さらに、照射プールでの水中照射が可能であることから、 冷却が必要な強力な線源を円筒状の容器周辺に配置することにより、 中心に設置した水密容器内で極めて高い線量率(~50kGy/h)を実現しており、 これは日本の研究施設では最高の線量率となっています。

ガンマ線照射を行う施設は、下表に示すとおり能力の異なる 4 つの照射室(ホットケーブ)および 1つの照射プールから構成されています。 これらは次のような特徴を有しています。

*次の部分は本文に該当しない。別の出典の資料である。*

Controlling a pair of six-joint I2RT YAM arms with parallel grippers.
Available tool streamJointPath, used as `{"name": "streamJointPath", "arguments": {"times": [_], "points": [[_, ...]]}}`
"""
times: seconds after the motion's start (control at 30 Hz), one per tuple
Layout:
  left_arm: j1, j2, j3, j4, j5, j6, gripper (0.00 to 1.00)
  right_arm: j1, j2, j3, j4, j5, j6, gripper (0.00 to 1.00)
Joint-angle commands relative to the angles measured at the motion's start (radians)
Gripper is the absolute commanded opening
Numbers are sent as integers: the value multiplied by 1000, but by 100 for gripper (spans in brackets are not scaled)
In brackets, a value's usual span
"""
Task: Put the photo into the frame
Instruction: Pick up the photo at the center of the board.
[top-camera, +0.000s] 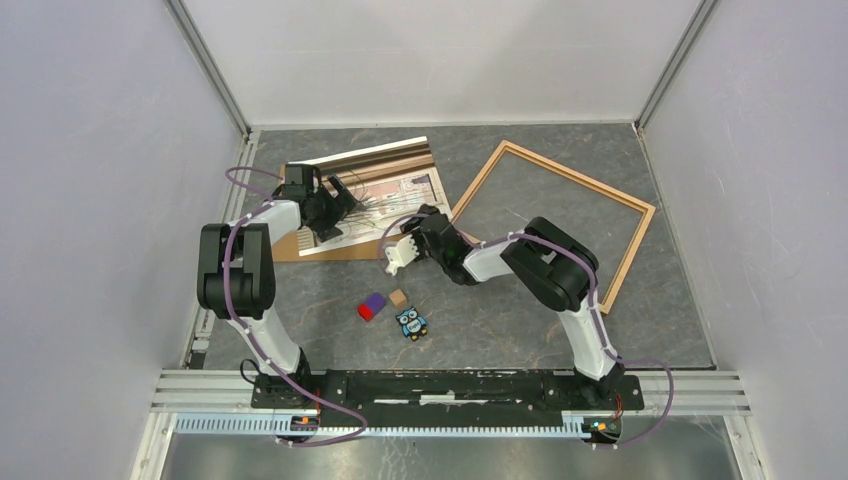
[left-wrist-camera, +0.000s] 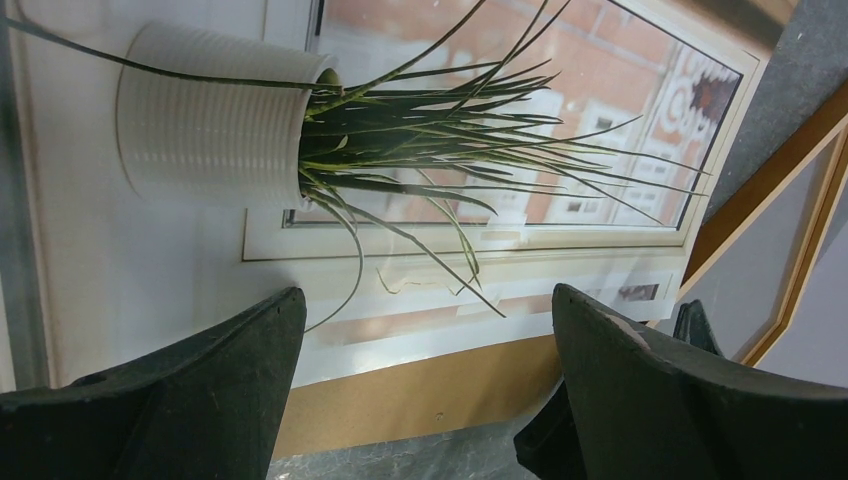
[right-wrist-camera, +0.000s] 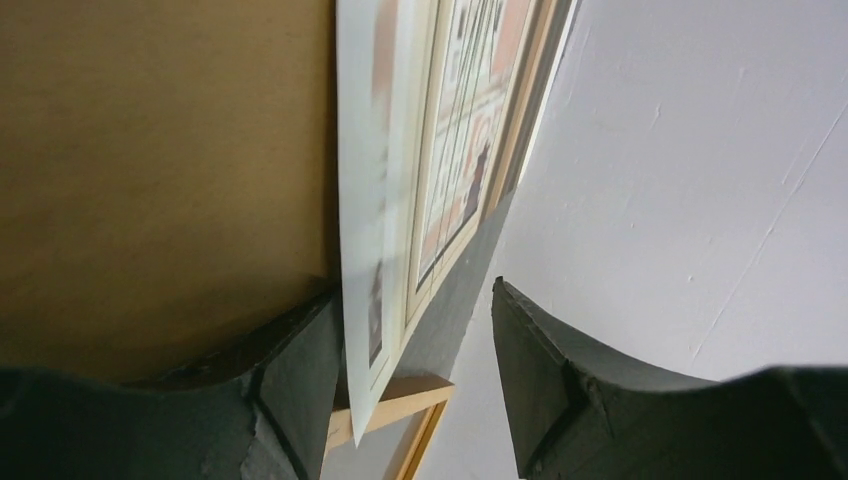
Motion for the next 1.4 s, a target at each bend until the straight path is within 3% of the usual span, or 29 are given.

(1)研究開発を目的とする様々な照射条件に適合するように設計されている。
(2)使用する照射室、線源、距離の選択で、低線量率から、国内最高の高線量率までの照射試験を行うことができる。
(3)円筒形線源容器に線源を配置することで、均一な線量率の照射が可能である。 
(4)ケーブル、配管などを照射室外に引き出し、照射中に各種の測定・制御を行う必要がある試験が可能である。
(5)第1、第4照射室にはマニピュレーターが備え付けられており、照射中に操作が可能である。
(6)一日24時間、連続での照射が可能である。

●照射利用の例

  • 耐放射線性試験
    トランジスタ、ICなどの各種電子部品、機器の照射試験、 原子力発電所などで使用されるロボット、カメラやレンズなどの光学部品、 光ファイバー、計測機器、ケーブルなどの試験

     

  • 線量計の校正
    放射線測定器、線量計の特性試験

     

  • 着色や励起
    ガラス・真珠・宝石等の着色、熱ルミネッセンスによる古陶磁の評価、石英による年代測定

     

  • 改質、放射線化学反応の利用
    電線、CDパッケージ、色インジケーターの開発、楽器部品の改良等

     

  • 生物の照射
    植物の突然変異種、微生物の改良、食品、医療器具、動物飼料等の滅菌
    ※ただし、食品、香辛料については世界中で広く利用されていますが、 日本ではジャガイモを除き、一般に販売することが許可されていません。

     

  • 動物(マウス)への照射
    動物実験施設では、飼育室と実験室のほかX線照射室や組織培養室等が配置され、 主にマウスを用いて放射線障害や障害防護・回復の研究が行われています。
    実験動物を飼育したり動物実験を行う場合については、動物愛護の精神を踏まえ、 関係法令のほか「研究開発機構動物実験指針」(暫定)を遵守し、 科学的、倫理的並びに動物福祉の観点からも適正な動物実験が行われるように努めています。 なお、この動物実験施設の利用にあたっては「研究開発機構動物実験委員会」の承認を必要とし、 学内の利用のみとさせていただいています。